Following on from our “Changes affecting the property industry in 2012” update article in January, the Control of Asbestos Regulations 2012 (the “2012 Regulations”) have now come into force, as of 6 April 2012.
The purpose of these Regulations is to repeal and re-enact the 2006 Regulations of the same name which have been deemed to not fully implement the 2003 European Commission Directive on protecting workers from the risks of exposure to asbestos. There are many buildings owned or leased in the UK which contain asbestos and, as a result, the Health and Safety Executive cites asbestos-related disease as the single greatest cause of occupational deaths in the UK, resulting in approximately 4,500 deaths each year.
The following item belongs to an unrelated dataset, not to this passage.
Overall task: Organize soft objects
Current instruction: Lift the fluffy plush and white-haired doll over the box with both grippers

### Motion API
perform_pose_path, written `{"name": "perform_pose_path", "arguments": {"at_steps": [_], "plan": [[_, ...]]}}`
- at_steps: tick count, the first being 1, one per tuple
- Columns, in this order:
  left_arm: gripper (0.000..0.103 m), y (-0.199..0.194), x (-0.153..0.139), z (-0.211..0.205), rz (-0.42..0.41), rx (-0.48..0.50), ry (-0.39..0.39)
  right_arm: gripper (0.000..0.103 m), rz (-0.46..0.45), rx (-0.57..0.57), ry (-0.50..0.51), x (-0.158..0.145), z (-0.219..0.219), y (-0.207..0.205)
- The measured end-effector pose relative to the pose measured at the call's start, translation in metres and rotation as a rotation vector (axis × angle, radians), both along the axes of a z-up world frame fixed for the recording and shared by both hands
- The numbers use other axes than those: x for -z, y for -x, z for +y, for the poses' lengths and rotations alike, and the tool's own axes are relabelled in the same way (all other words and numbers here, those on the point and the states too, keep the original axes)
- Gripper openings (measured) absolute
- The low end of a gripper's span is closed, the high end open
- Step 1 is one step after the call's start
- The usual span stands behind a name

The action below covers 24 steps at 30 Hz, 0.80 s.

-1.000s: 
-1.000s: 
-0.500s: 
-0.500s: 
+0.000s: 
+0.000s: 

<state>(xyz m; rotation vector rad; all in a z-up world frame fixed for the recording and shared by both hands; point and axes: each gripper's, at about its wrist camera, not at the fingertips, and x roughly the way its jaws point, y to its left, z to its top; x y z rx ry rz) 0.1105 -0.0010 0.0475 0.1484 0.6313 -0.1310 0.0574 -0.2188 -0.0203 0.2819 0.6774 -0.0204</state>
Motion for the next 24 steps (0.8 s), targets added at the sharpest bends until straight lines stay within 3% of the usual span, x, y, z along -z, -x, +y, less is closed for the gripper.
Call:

As such, any landlord, tenant or managing agent responsible for the repair or maintenance of such buildings ought to be aware of the changes brought in by this legislation.
The 2006 Regulations prohibited the importation, supply and use of all forms of asbestos, as well as continuing the bans on blue, brown and white asbestos that were brought in previously. Various duties were also placed upon employers carrying out work with asbestos to protect their workers. However, in February 2011 the European Commission (“EC”) issued an opinion that the UK 2006 Regulations allowed too many exemptions in respect of “low-risk” work done with asbestos, thus allowing employers to avoid certain duties towards their employees. As a result, the 2006 Regulations have now been amended to bring them into line with EC law.
Whilst the core provisions of the new Regulations remain the same, there are additions to the legislation which rectify the problems highlighted by the EC by narrowing the scope of activities which can be exempted from the requirements of the Regulations. Under the 2006 Regulations there were two categories of work done: “Licensed” and “Non-Licensed”. Non-Licensed work is exempt from certain requirements, such as undertaking medical examinations of workers.
The 2012 Regulations create a third licensing category of “Notifiable Non-Licensed work” which includes a list of activities that were previously in the “Non-Licensed” category. Non-Licensed activities are now limited to the those dealing with “safer” types of non-degraded, non-friable asbestos containing materials which aren’t deteriorated and where asbestos fibres are firmly bound.
The new categorisation means that a far wider range of activities will be subject to stipulations that employers carrying out these “low-risk” works with asbestos will have a number of additional duties, including:
– undertaking medical examinations of workers;
– maintaining a register of the type and length of work undertaken by each worker; and
– notifying the asbestos-related work to the relevant enforcing authority.
There will be a three year transition period before the requirement for workers working within this category to have medical examinations comes into force, and there is little indication as yet when notification of the works must take place. However, guidance is to be provided in the form of the two Approved Codes of Practice that accompanied the 2006 Regulations, which are due to be revised and republished in modified form to supplement the new Regulations.
There is speculation that there will be a high degree of non-compliance with the Regulations, particularly amongst smaller companies where the costs of additional regulation will be felt more heavily. However, as the penalties for non-compliance can amount to a large fine and/or a criminal conviction, those working in the property industry should ensure that all works involving asbestos are carried out in accordance with the new Regulations.